EXERCISE OBJECTIVE:
Nothing but an exact copy of the data should be output.

INPUT DATA:
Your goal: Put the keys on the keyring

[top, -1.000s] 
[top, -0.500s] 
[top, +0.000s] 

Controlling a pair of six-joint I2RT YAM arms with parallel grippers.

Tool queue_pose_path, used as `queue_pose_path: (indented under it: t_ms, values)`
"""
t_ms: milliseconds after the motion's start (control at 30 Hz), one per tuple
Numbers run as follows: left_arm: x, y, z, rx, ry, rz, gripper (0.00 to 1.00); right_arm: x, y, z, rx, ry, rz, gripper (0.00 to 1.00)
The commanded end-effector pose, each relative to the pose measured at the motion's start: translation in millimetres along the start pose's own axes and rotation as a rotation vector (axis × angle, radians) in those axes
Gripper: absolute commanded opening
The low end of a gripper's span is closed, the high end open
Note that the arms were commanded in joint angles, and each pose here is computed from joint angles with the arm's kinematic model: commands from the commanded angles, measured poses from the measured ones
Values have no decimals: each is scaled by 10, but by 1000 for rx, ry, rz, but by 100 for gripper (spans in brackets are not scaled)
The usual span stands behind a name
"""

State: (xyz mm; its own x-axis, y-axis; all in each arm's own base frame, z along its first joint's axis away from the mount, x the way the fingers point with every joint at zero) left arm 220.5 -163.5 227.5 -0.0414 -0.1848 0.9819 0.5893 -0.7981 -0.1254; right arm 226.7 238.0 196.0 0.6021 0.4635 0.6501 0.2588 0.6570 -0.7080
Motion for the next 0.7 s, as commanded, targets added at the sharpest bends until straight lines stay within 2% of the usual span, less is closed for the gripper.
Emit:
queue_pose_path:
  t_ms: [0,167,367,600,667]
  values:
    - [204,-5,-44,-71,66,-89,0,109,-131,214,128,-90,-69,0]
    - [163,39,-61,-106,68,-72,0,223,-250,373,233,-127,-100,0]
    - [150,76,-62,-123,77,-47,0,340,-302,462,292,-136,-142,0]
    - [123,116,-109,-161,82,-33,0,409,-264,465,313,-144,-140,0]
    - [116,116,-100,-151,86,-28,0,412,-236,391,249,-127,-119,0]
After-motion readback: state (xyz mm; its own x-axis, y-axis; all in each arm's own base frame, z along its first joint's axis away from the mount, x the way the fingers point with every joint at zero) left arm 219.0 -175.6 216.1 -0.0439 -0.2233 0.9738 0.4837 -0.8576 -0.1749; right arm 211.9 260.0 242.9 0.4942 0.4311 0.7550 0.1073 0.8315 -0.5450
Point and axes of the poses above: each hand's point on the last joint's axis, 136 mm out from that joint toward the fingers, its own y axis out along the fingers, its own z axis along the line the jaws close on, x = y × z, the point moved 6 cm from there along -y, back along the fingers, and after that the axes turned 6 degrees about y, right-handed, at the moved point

WRITTEN RESPONSE:
Your goal: Put the keys on the keyring

[top, -1.000s] 
[top, -0.500s] 
[top, +0.000s] 

Controlling a pair of six-joint I2RT YAM arms with parallel grippers.

Tool queue_pose_path, used as `queue_pose_path: (indented under it: t_ms, values)`
"""
t_ms: milliseconds after the motion's start (control at 30 Hz), one per tuple
Numbers run as follows: left_arm: x, y, z, rx, ry, rz, gripper (0.00 to 1.00); right_arm: x, y, z, rx, ry, rz, gripper (0.00 to 1.00)
The commanded end-effector pose, each relative to the pose measured at the motion's start: translation in millimetres along the start pose's own axes and rotation as a rotation vector (axis × angle, radians) in those axes
Gripper: absolute commanded opening
The low end of a gripper's span is closed, the high end open
Note that the arms were commanded in joint angles, and each pose here is computed from joint angles with the arm's kinematic model: commands from the commanded angles, measured poses from the measured ones
Values have no decimals: each is scaled by 10, but by 1000 for rx, ry, rz, but by 100 for gripper (spans in brackets are not scaled)
The usual span stands behind a name
"""

State: (xyz mm; its own x-axis, y-axis; all in each arm's own base frame, z along its first joint's axis away from the mount, x the way the fingers point with every joint at zero) left arm 220.5 -163.5 227.5 -0.0414 -0.1848 0.9819 0.5893 -0.7981 -0.1254; right arm 226.7 238.0 196.0 0.6021 0.4635 0.6501 0.2588 0.6570 -0.7080
Motion for the next 0.7 s, as commanded, targets added at the sharpest bends until straight lines stay within 2% of the usual span, less is closed for the gripper.
Emit:
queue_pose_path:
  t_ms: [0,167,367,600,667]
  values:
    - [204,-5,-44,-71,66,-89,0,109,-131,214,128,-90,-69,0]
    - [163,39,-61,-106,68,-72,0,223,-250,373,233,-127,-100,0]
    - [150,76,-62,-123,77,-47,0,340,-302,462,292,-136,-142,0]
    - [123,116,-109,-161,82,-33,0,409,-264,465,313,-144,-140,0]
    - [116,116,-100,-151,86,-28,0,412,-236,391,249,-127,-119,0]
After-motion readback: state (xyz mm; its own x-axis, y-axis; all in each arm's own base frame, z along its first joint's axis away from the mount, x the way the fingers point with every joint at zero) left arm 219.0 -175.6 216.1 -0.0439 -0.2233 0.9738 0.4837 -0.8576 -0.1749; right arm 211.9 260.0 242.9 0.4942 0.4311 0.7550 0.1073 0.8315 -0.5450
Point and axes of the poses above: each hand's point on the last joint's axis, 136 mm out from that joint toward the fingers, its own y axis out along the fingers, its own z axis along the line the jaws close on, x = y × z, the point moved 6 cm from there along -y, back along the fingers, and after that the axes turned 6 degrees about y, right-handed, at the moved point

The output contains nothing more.